■ Task instructions ■
The goal is a clean copy of all the data below, with pictures dropped and everything else retyped exactly.
(Beginning of Available data)
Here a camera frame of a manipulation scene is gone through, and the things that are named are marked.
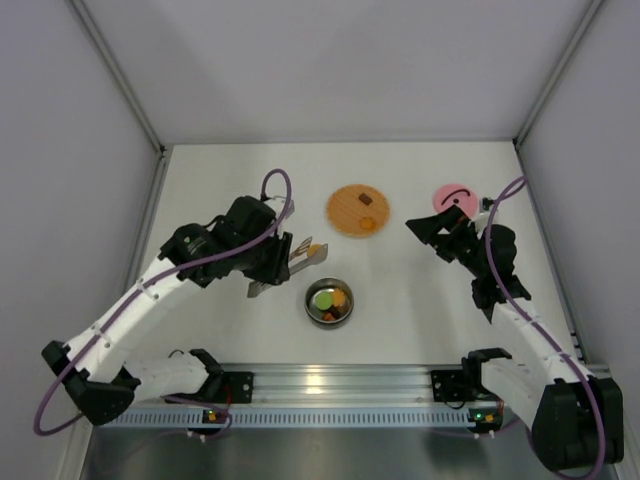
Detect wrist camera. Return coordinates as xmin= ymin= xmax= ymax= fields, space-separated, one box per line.
xmin=263 ymin=195 xmax=295 ymax=219
xmin=473 ymin=197 xmax=495 ymax=232

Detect green sandwich cookie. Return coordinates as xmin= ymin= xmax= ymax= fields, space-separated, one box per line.
xmin=314 ymin=291 xmax=333 ymax=311

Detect right aluminium frame post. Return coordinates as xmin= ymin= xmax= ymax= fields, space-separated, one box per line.
xmin=512 ymin=0 xmax=608 ymax=153

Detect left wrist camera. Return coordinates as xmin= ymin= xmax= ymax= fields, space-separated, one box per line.
xmin=263 ymin=195 xmax=295 ymax=219

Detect yellow maple leaf cookie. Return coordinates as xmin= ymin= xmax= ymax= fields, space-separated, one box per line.
xmin=331 ymin=289 xmax=347 ymax=307

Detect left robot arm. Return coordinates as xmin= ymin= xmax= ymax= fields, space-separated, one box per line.
xmin=42 ymin=196 xmax=293 ymax=426

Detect orange round cookie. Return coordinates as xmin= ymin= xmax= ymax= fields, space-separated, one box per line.
xmin=359 ymin=217 xmax=376 ymax=231

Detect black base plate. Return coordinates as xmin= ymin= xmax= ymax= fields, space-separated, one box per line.
xmin=429 ymin=369 xmax=477 ymax=404
xmin=195 ymin=371 xmax=254 ymax=404

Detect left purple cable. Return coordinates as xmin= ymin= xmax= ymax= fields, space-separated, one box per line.
xmin=33 ymin=168 xmax=295 ymax=441

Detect stainless steel tongs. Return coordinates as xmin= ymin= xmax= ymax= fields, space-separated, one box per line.
xmin=247 ymin=237 xmax=329 ymax=299

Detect aluminium mounting rail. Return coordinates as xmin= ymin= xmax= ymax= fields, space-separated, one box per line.
xmin=223 ymin=363 xmax=461 ymax=408

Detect aluminium frame post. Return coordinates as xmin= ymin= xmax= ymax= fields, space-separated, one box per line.
xmin=512 ymin=0 xmax=608 ymax=153
xmin=65 ymin=0 xmax=166 ymax=156

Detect pink lunch box lid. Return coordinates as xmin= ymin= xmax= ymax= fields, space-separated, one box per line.
xmin=432 ymin=184 xmax=479 ymax=218

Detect woven bamboo tray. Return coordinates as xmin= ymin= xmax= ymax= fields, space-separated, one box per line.
xmin=326 ymin=184 xmax=391 ymax=238

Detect slotted cable duct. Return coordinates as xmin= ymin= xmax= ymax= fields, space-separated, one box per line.
xmin=106 ymin=405 xmax=503 ymax=430

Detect left aluminium frame post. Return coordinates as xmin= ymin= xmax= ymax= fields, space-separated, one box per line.
xmin=65 ymin=0 xmax=166 ymax=156

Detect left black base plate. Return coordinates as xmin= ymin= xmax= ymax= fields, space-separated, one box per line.
xmin=195 ymin=371 xmax=254 ymax=404

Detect round steel lunch box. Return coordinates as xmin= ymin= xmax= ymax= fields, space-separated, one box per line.
xmin=303 ymin=277 xmax=355 ymax=330

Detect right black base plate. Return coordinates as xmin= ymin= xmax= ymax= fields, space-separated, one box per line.
xmin=429 ymin=369 xmax=477 ymax=404

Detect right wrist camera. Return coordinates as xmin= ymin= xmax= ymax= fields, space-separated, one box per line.
xmin=473 ymin=197 xmax=495 ymax=232

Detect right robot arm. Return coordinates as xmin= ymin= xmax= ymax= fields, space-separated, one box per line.
xmin=405 ymin=206 xmax=624 ymax=472

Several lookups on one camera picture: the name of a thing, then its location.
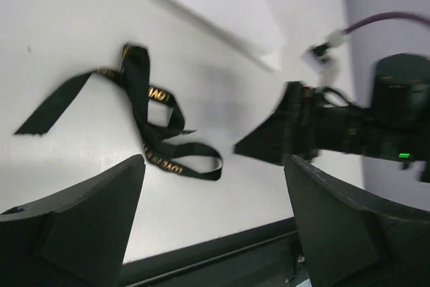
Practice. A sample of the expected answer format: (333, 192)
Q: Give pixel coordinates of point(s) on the black printed ribbon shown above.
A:
(134, 78)

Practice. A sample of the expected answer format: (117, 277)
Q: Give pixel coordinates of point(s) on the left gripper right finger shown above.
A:
(351, 237)

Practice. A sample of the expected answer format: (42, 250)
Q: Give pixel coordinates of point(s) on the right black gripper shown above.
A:
(316, 118)

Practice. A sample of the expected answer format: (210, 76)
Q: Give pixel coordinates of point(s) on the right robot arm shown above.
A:
(394, 127)

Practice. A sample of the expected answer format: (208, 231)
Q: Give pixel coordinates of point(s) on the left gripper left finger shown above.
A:
(75, 237)

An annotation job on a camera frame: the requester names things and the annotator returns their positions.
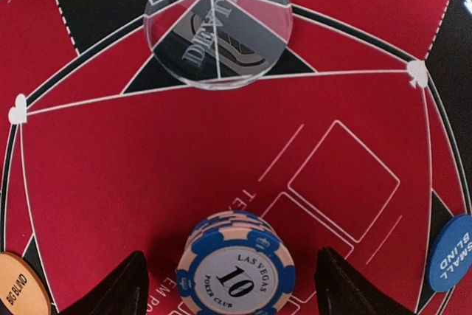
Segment clear round dealer button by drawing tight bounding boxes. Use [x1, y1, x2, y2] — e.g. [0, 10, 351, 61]
[144, 0, 294, 90]

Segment orange round blind button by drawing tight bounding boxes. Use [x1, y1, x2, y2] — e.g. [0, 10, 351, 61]
[1, 252, 52, 315]

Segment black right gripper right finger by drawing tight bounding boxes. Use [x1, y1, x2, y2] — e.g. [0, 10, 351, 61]
[315, 246, 413, 315]

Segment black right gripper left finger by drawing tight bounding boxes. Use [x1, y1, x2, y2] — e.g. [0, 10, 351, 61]
[61, 251, 150, 315]

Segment round red black poker mat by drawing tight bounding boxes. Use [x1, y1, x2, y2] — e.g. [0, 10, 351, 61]
[1, 0, 471, 314]

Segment blue round blind button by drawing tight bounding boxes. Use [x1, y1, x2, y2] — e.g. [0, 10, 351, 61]
[426, 214, 471, 292]
(End of Available data)
■ Expected answer ■
Here a camera frame of a manipulation scene is gone through, and the things that are named are marked.
Detect wrist camera. Return coordinates as xmin= ymin= xmax= ymax= fields, space-separated, one box per line.
xmin=263 ymin=195 xmax=295 ymax=219
xmin=473 ymin=197 xmax=495 ymax=232

Detect green sandwich cookie. Return coordinates as xmin= ymin= xmax= ymax= fields, space-separated, one box per line.
xmin=314 ymin=291 xmax=333 ymax=311

Detect right aluminium frame post. Return coordinates as xmin= ymin= xmax= ymax= fields, space-separated, one box per line.
xmin=512 ymin=0 xmax=608 ymax=153

Detect left wrist camera. Return coordinates as xmin= ymin= xmax= ymax= fields, space-separated, one box per line.
xmin=263 ymin=195 xmax=295 ymax=219

Detect yellow maple leaf cookie. Return coordinates as xmin= ymin= xmax= ymax= fields, space-separated, one box per line.
xmin=331 ymin=289 xmax=347 ymax=307

Detect left robot arm. Return coordinates as xmin= ymin= xmax= ymax= fields, space-separated, one box per line.
xmin=42 ymin=196 xmax=293 ymax=426

Detect orange round cookie. Return coordinates as xmin= ymin= xmax= ymax= fields, space-separated, one box per line.
xmin=359 ymin=217 xmax=376 ymax=231

Detect black base plate. Return coordinates as xmin= ymin= xmax= ymax= fields, space-separated, one box per line.
xmin=429 ymin=369 xmax=477 ymax=404
xmin=195 ymin=371 xmax=254 ymax=404

Detect left purple cable. Return coordinates as xmin= ymin= xmax= ymax= fields, space-separated, one box per line.
xmin=33 ymin=168 xmax=295 ymax=441

Detect stainless steel tongs. Return coordinates as xmin= ymin= xmax= ymax= fields, space-separated, one box per line.
xmin=247 ymin=237 xmax=329 ymax=299

Detect aluminium mounting rail. Return coordinates as xmin= ymin= xmax= ymax= fields, space-separated, one box per line.
xmin=223 ymin=363 xmax=461 ymax=408

Detect aluminium frame post. Return coordinates as xmin= ymin= xmax= ymax= fields, space-separated, one box per line.
xmin=512 ymin=0 xmax=608 ymax=153
xmin=65 ymin=0 xmax=166 ymax=156

Detect pink lunch box lid. Return coordinates as xmin= ymin= xmax= ymax= fields, space-separated, one box per line.
xmin=432 ymin=184 xmax=479 ymax=218

Detect woven bamboo tray. Return coordinates as xmin= ymin= xmax= ymax= fields, space-separated, one box per line.
xmin=326 ymin=184 xmax=391 ymax=238

Detect slotted cable duct. Return coordinates as xmin= ymin= xmax= ymax= fields, space-separated, one box per line.
xmin=106 ymin=405 xmax=503 ymax=430

Detect left aluminium frame post. Return coordinates as xmin= ymin= xmax= ymax= fields, space-separated, one box per line.
xmin=65 ymin=0 xmax=166 ymax=156

Detect left black base plate. Return coordinates as xmin= ymin= xmax= ymax= fields, space-separated, one box per line.
xmin=195 ymin=371 xmax=254 ymax=404

Detect round steel lunch box. Return coordinates as xmin= ymin= xmax= ymax= fields, space-separated, one box per line.
xmin=303 ymin=277 xmax=355 ymax=330

Detect right black base plate. Return coordinates as xmin= ymin= xmax= ymax= fields, space-separated, one box per line.
xmin=429 ymin=369 xmax=477 ymax=404

Detect right wrist camera. Return coordinates as xmin= ymin= xmax= ymax= fields, space-separated, one box per line.
xmin=473 ymin=197 xmax=495 ymax=232

Detect right robot arm. Return coordinates as xmin= ymin= xmax= ymax= fields, space-separated, one box per line.
xmin=405 ymin=206 xmax=624 ymax=472

Several lookups on one camera picture: the name of a thing, then its location.
Practice. A sample of the expected answer format: (333, 192)
Q: Give pixel coordinates of point(s) on the black printed ribbon shown above.
A:
(134, 78)

Practice. A sample of the expected answer format: (117, 277)
Q: Give pixel coordinates of point(s) on the left gripper right finger shown above.
A:
(351, 237)

Practice. A sample of the expected answer format: (42, 250)
Q: Give pixel coordinates of point(s) on the right black gripper shown above.
A:
(316, 118)

Practice. A sample of the expected answer format: (210, 76)
Q: Give pixel coordinates of point(s) on the right robot arm shown above.
A:
(394, 127)

Practice. A sample of the expected answer format: (208, 231)
Q: Give pixel coordinates of point(s) on the left gripper left finger shown above.
A:
(75, 237)

An annotation job on a camera frame: the requester names things and the annotator returns their positions.
Segment clear round dealer button by drawing tight bounding boxes. Use [x1, y1, x2, y2] — e.g. [0, 10, 351, 61]
[144, 0, 294, 90]

Segment orange round blind button by drawing tight bounding boxes. Use [x1, y1, x2, y2] — e.g. [0, 10, 351, 61]
[1, 252, 52, 315]

Segment black right gripper right finger by drawing tight bounding boxes. Use [x1, y1, x2, y2] — e.g. [0, 10, 351, 61]
[315, 246, 413, 315]

Segment black right gripper left finger by drawing tight bounding boxes. Use [x1, y1, x2, y2] — e.g. [0, 10, 351, 61]
[61, 251, 150, 315]

Segment round red black poker mat by drawing tight bounding boxes. Use [x1, y1, x2, y2] — e.g. [0, 10, 351, 61]
[1, 0, 471, 314]

Segment blue round blind button by drawing tight bounding boxes. Use [x1, y1, x2, y2] — e.g. [0, 10, 351, 61]
[426, 214, 471, 292]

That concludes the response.